- [Exercise aim]
Search the records below for the word "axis" and show every line where it occurs.

Data supplied: Begin

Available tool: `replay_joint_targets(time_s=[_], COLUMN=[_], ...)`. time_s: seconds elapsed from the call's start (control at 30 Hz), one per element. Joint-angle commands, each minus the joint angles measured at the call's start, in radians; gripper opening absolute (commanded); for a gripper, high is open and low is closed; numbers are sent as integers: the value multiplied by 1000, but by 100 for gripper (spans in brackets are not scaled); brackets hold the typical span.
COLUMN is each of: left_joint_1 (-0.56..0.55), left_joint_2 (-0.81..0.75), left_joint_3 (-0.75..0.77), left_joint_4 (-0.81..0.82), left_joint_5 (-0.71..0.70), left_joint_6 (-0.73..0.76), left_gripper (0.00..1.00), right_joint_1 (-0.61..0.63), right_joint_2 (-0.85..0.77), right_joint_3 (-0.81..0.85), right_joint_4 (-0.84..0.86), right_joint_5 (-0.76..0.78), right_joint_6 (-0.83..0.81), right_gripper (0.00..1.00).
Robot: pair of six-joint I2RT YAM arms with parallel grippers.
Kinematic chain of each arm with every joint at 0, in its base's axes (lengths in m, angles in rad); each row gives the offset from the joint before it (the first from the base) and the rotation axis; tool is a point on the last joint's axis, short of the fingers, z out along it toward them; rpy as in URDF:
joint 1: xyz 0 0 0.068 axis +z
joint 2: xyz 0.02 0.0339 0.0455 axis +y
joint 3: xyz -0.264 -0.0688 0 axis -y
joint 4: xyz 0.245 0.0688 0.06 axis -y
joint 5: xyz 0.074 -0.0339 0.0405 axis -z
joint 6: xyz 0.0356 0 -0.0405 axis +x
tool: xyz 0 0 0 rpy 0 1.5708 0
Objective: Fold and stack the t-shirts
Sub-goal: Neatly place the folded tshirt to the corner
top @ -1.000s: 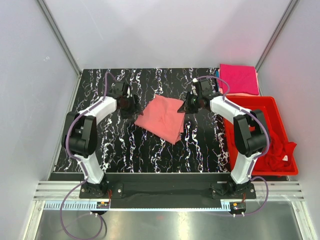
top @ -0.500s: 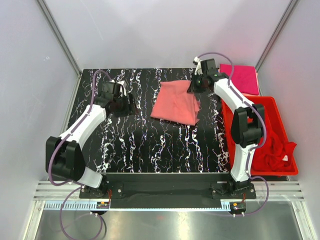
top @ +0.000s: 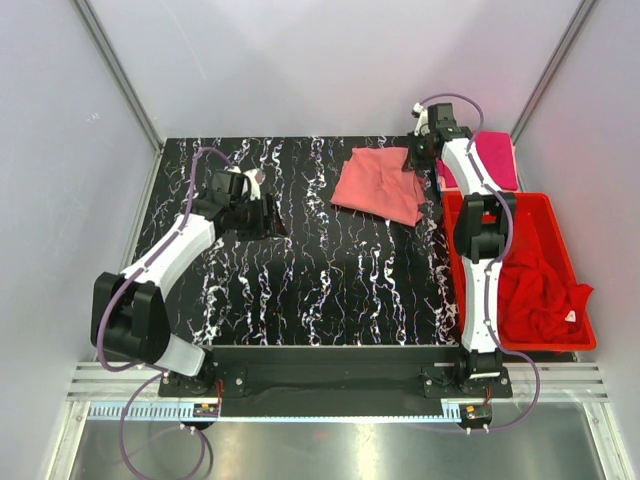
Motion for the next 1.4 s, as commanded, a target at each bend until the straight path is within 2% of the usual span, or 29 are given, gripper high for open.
replay_joint_targets(time_s=[0.0, 0.07, 0.13, 0.17, 0.2, 0.23, 0.3, 0.37, 0.5, 0.63, 0.8, 0.9, 1.03, 1.13, 1.37], left_joint_1=[-2, -5, -12, -22, -26, -32, -46, -52, -55, -55, -61, -71, -75, -91, -120], left_joint_2=[30, 53, 86, 141, 171, 200, 285, 356, 566, 738, 800, 847, 907, 910, 878], left_joint_3=[15, 38, 81, 99, 142, 162, 211, 251, 449, 567, 630, 682, 736, 713, 631], left_joint_4=[68, 94, 172, 217, 237, 251, 306, 335, 291, 275, 318, 297, 239, 246, 312], left_joint_5=[106, 134, 174, 181, 196, 195, 160, 128, 20, 31, 65, 59, 59, 62, 9], left_joint_6=[-35, -84, -151, -170, -186, -209, -219, -216, -181, -193, -226, -227, -236, -228, -225], left_gripper=[71, 71, 72, 72, 72, 72, 72, 72, 73, 73, 75, 75, 74, 73, 73], right_joint_1=[-35, -50, -76, -85, -89, -122, -138, -152, -161, -161, -159, -159, -159, -159, -159], right_joint_2=[39, 38, 33, 36, 48, 59, 96, 107, 47, 27, -43, -105, -215, -281, -359], right_joint_3=[22, 11, 9, 17, 26, 41, 97, 123, 46, 66, 49, -21, -193, -300, -377], right_joint_4=[-2, 23, 60, 68, 75, 74, 59, 49, 137, 117, 94, 101, 190, 219, 261], right_joint_5=[-39, -54, -57, -71, -81, -103, -129, -112, -114, -157, -161, -183, -193, -210, -235], right_joint_6=[49, 69, 78, 84, 89, 96, 112, 127, 162, 179, 231, 302, 398, 414, 411], right_gripper=[3, 4, 10, 33, 50, 62, 75, 76, 75, 73, 73, 76, 77, 78, 77])
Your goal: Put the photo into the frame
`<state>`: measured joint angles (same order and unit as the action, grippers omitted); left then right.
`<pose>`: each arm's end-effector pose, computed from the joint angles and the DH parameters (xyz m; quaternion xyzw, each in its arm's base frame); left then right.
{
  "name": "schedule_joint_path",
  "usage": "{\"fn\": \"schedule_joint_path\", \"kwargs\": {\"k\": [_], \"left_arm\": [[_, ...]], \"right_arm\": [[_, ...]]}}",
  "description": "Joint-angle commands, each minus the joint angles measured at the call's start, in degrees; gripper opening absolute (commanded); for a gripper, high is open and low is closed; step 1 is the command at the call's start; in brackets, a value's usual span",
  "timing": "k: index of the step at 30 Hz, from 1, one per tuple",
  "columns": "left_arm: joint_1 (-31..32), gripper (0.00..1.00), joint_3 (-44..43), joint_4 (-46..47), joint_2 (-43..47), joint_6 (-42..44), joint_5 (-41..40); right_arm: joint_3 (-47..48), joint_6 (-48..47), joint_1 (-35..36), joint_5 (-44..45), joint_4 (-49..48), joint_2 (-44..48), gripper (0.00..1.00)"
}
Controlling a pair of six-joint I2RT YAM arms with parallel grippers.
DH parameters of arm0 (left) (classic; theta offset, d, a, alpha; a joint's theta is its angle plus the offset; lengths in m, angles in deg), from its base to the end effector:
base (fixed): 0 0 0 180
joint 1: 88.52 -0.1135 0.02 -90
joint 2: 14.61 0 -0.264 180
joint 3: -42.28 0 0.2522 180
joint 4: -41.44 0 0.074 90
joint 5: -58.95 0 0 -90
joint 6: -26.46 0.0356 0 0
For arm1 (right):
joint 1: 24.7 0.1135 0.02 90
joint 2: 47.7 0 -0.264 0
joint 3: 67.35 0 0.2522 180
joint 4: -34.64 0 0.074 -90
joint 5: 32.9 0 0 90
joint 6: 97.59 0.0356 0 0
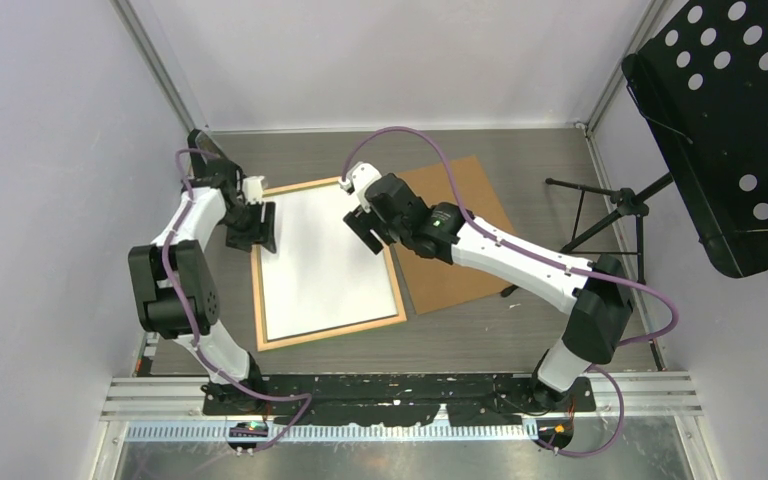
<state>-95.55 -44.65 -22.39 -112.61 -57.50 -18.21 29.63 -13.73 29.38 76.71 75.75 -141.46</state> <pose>0.3310 0.0329 0.2215 0.0062 0.9852 -0.0953 0.1423 0.2291 0.2959 0.3251 -0.3794 0.8033 0.0360 0.4576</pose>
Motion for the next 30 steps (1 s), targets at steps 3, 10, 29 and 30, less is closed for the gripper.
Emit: {"fn": "schedule_joint_path", "kwargs": {"k": [3, 10, 29, 30], "left_arm": [[5.49, 0.64, 3.28, 4.50, 2.27, -0.89, 3.96], [12.78, 0.65, 5.66, 6.82, 0.38, -2.94, 7.32], [15.21, 0.65, 4.68, 6.10, -3.77, -3.59, 6.31], [15.28, 0.65, 4.76, 5.91, -3.76, -3.77, 5.74]], "right_arm": [[-0.37, 0.30, -1.74, -1.15, -2.49, 2.02, 0.82], [-3.21, 2.09, -8.45, -4.06, -4.24, 4.57, 0.82], [-8.79, 2.29, -14.84, -6.63, -7.18, 9.98, 0.82], [-8.87, 2.34, -14.95, -6.75, -7.32, 10.08, 0.82]]}}
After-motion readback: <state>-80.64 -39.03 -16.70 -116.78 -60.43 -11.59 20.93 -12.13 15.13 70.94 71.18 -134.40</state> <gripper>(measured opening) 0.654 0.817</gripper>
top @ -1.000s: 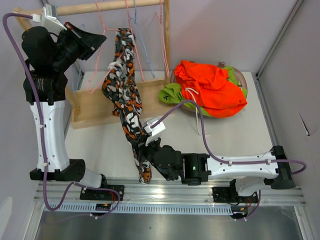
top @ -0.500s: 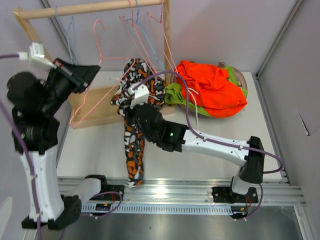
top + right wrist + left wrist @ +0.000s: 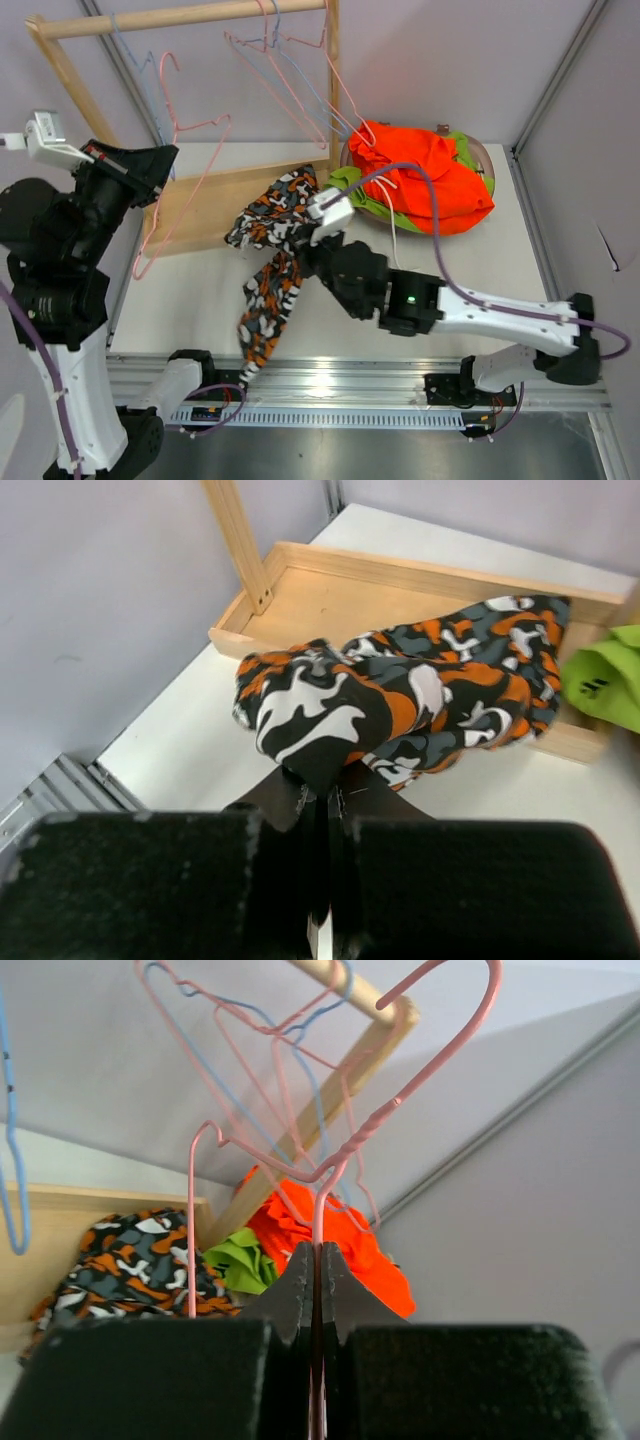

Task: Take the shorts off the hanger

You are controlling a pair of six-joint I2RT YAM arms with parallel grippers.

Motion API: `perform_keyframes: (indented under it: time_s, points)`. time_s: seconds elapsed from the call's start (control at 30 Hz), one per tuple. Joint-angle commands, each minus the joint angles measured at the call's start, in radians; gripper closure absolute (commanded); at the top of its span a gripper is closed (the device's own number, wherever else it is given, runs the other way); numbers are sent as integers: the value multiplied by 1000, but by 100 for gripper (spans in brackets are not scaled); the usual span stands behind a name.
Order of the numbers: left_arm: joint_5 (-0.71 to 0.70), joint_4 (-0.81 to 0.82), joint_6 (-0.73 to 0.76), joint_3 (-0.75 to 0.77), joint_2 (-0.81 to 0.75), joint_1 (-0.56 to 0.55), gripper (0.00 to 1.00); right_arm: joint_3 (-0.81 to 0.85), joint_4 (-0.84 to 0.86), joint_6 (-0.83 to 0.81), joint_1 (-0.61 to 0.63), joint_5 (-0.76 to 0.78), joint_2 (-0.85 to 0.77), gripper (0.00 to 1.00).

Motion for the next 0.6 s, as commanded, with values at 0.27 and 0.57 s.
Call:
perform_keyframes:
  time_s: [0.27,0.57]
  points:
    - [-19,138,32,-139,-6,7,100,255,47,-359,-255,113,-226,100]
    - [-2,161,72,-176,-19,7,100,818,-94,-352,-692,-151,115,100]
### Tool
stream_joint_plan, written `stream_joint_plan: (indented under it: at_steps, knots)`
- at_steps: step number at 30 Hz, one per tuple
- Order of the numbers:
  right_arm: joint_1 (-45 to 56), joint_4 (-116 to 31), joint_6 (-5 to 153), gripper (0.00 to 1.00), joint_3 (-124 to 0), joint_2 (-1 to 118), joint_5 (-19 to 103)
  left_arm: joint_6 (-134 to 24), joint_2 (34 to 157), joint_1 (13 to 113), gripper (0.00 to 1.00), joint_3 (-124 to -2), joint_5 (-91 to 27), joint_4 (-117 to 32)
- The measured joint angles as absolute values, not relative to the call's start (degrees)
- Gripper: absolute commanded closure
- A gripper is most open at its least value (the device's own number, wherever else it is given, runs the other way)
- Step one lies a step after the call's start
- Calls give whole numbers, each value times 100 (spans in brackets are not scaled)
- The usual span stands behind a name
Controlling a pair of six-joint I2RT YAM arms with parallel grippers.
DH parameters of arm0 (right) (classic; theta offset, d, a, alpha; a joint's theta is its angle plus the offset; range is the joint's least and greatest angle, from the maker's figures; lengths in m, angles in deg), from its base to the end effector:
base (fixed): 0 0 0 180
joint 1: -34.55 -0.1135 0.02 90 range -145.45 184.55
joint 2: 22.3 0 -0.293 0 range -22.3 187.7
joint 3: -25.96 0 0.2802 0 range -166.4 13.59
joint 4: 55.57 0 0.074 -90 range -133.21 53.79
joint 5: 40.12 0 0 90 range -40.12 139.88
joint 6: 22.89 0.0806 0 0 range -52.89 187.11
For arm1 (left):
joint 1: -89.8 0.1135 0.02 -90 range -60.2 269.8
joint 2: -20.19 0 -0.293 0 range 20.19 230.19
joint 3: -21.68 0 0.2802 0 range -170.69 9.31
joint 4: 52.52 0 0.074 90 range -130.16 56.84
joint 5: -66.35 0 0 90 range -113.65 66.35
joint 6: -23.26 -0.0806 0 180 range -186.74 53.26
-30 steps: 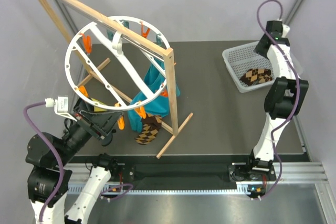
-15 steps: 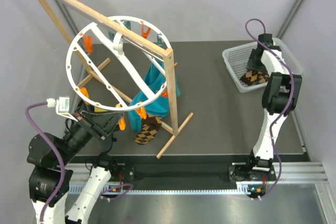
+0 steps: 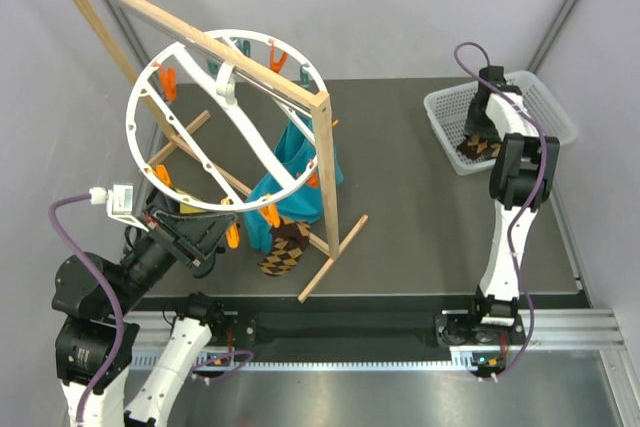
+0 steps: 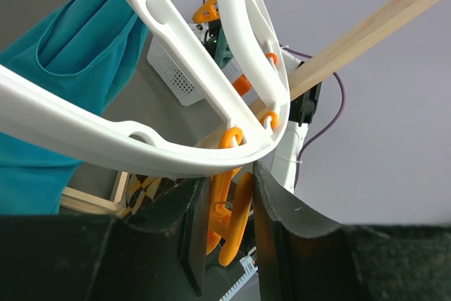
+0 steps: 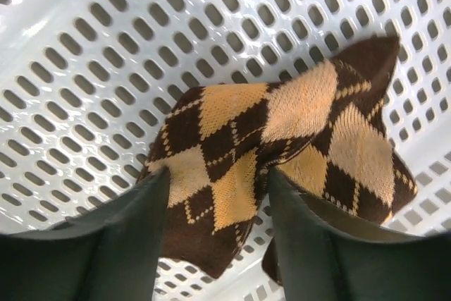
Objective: Clip the socks to the hanger
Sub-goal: Pick up the sock from the bin.
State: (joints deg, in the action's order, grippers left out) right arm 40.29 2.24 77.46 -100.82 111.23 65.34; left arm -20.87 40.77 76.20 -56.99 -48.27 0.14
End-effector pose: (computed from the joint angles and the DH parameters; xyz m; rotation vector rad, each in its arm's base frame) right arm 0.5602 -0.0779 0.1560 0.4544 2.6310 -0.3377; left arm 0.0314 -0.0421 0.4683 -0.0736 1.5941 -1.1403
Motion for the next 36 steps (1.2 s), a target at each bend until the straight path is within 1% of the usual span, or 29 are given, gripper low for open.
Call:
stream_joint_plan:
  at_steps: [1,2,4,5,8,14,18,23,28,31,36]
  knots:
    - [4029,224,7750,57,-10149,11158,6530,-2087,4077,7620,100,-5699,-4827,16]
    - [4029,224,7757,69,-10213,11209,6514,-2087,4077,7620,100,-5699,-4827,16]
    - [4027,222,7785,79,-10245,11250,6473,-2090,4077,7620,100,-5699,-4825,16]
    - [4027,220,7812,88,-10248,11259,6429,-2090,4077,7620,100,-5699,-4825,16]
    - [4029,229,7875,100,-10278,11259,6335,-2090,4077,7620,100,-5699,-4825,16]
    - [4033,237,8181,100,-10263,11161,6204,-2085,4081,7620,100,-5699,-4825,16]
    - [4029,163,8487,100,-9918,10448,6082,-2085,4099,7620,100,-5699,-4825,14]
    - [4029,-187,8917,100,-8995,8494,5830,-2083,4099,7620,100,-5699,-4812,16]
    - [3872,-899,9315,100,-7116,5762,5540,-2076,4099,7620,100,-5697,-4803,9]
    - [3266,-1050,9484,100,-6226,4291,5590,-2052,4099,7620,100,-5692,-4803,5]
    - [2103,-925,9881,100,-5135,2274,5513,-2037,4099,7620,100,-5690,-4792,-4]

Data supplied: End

- [Output of the task]
Kinematic chain of each arm with every joint at 0, in its base's axes (lengths in m, angles in rad); each row gives the offset from the joint before it (the first from the base) and the rotation axis; tool is a point on the last joint's axis, short of the fingers, z out along it toward them; rpy as in URDF:
joint 1: xyz 0 0 0.068 axis +z
joint 2: xyz 0.02 0.0339 0.0455 axis +y
joint 3: xyz -0.264 -0.0688 0 axis -y
joint 4: xyz 0.245 0.0688 0.06 axis -y
joint 5: xyz 0.074 -0.0339 0.0405 axis -z
joint 6: xyz 0.0356 0 -0.0405 axis +x

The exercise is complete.